Los magistrados dejaron en la cuneta a Aurelio Menéndez. 
 García Pelayo, elegido presidente del Tribunal Constitucional     
 
 Diario 16.    04/07/1980.  Páginas: 1. Párrafos: 18. 

Los magistrados dejaron en la cuneta a Aurelio Menéndez

García Pelayo, elegido presidente del Tribunal Constitucional

El prestigioso constitucionalista Manuel García Pelayo, setenta años, fue elegido ayer presidente del Tribunal Constitucional por los diez magistrados que lo componen hasta ahora, y Jerónimo Arozamena, vicepresidente. La propuesta fue trasladada al presidente del Gobierno para que éste la comunique al Rey, que deberá nombrarlos. El presidente tuvo nueve votos a favor y uno en blanco. El vicepresidente obtuvo seis votos y los otros cuatro se pronunciaron por Manuel Diez de Velasco.

¡Madrid — Tras la elección por los magistrados del Tribunal Constitucional, Manuel García Pelayo será nombrado presidente del mismo por el Rey Don Juan Carlos.

El próximo día 12, a las doce del mediodía, se constituirá formalmente el Alto Tribunal en su sede, situada en el número 6 de la calle Doménico Escarlati (esquina Isaac Peral).

Durante todo el día de ayer estuvieron reunidos los diez miembros del Tribunal Constitucional para decidir la elección del presidente que se hizo pública a primeras horas de la noche.

Momentos antes todavía en medios políticos y jurídicos se apostaba por la candidatura del ex ministro de Educación, Aurelio Menéndez, ya que había sido apoyada por el propio presidente del Gobierno.

Aunque los partidos mayoritarios se mostraron muy reservados a opinar sobre el posible candidato, para resaltar * la independencia del Tribunal, fuentes representativas de UCD y del PSOE admitían en las últimas horas que el presidente podría ser Manuel García Pelayo.

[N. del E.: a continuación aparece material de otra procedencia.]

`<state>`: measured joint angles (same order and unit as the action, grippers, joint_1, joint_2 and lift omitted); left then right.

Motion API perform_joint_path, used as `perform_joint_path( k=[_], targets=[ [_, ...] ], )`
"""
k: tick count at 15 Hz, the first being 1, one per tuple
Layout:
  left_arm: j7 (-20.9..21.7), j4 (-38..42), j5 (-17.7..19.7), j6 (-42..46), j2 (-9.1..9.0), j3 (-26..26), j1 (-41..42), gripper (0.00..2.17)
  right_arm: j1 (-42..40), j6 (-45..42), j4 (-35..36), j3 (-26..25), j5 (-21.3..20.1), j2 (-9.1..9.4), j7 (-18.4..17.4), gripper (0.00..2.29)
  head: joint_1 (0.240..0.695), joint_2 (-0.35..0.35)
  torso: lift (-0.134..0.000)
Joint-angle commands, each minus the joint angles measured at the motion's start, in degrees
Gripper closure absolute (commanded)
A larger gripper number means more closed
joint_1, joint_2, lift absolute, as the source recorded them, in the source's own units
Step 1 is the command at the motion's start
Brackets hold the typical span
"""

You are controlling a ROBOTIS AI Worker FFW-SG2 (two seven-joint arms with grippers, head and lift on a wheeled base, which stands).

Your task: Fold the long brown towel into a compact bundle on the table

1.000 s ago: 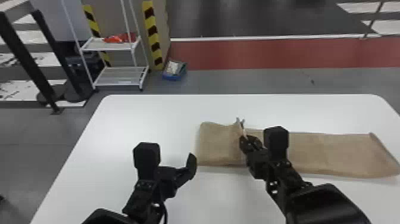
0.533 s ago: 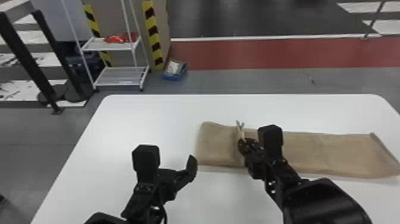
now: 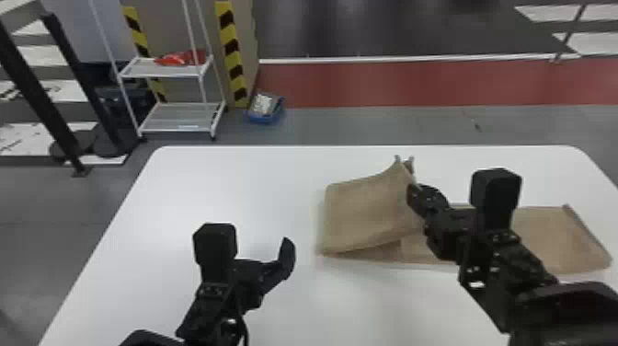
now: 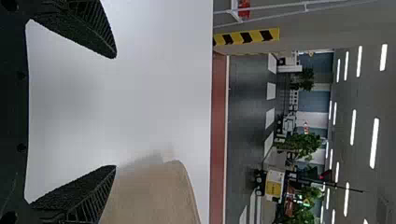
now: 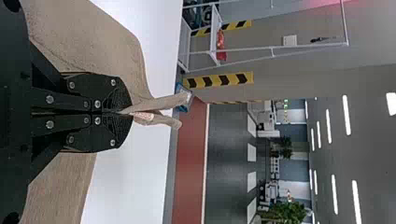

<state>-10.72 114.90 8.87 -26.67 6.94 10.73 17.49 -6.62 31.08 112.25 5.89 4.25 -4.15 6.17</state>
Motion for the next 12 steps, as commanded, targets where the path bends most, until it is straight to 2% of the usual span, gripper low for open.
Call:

Reticencias hacia Menéndez

Centristas y socialistas afirmaban que no estaban interfiriendo la elección, y que ningún magistrado había recibido encargo de apoyar a uno u otro candidato. Sin embargo, algunos contactos y recomendaciones han existido, e incluso entre los propios miembros del Tribunal en los últimos días se produjo una cierta lucha por* la presidencia.

El candidato oficialista, Aurelio Menéndez, catedrático de Derecho Mercantil, despertó ciertas reticencias por parte del PSOE, que veía más aceptable la elección de García Pelayo, por no haber tenido vinculaciones con los Gobiernos de Adolfo Suárez como el anterior y por ser un prestigioso especialista en Derecho Constitucional y Político.

Fuentes centristas recuerdan ahora que García Pelayo fue asesor del partido gubernamental durante 1 la elaboración de la Constitución en el Senado.

Hombre clave de la democracia

Los medios políticos y jurídicos resaltaron ayer el importantísimo papel que va a desempeñar el Tribunal Constitucional y, por tanto, su presidente. El carácter ambiguo de la Constitución española y la falta de respuesta del Gobierno a muchos problemas planteados configuran al Tribunal Constitucional y a su presidente como pieza clave para el correcto desarrollo de la democracia. - Las funciones que le atribuye la Constitución y la propia ley que lo crea atribuyen al Alto Tribunal el control de constitucionalidad de las normas con fuerza de ley, la defensa de los derechos y libertades, los conflictos entre el Estado y las comunidades autónomas y los conílictos entre las instituciones del Estado.

UCD conforme

Poco antes de conocerse la noticia de la elección de García Pelayo, Antonio

Jiménez Blanco, portavoz de UCD en el Congreso, declaró a DIARIO 16 que «todos los miembros del Tribunal tienen categoría suficiente y probada para ser presidente». El que sea elegido será bien recibido, sea el que sea». Destacó el carácter absolutamente independiente del Tribunal, que lo sitúa como órgano por encima de todos los órganso del Estado, «lo que es una garantía para la democracia española, como intérprete supremo de la Constitución». Fuentes socialistas también manifestaron su aceptación hacia García Pelayo como presidente del Tribunal.

El próximo día 12 los diez magistrados —falta la elección de los dos por el

Consejo del Poder Judicial— jurarán ante el Rey sus cargos con esta fórmula: «Juro (o prometo) guardar fielmente y en todo tiempo la Constitución española, lealtad a la Corona y cumplir mis deberes como magistrado constitucional».

La duración de los cargos es de tres años, y pueden ser reelegidos para un sólo período más.

Igual que el nombramiento de García Pelayo, el de Jerónimo Arozamana como vicepresidente también ha causado cierta sorpresa. Para este cargo sonaban los nombres de Tomás y Valiente y el de Diez Picazo, ambos auspiciados por el PSOE. Arozamena fue designado por el Gobierno.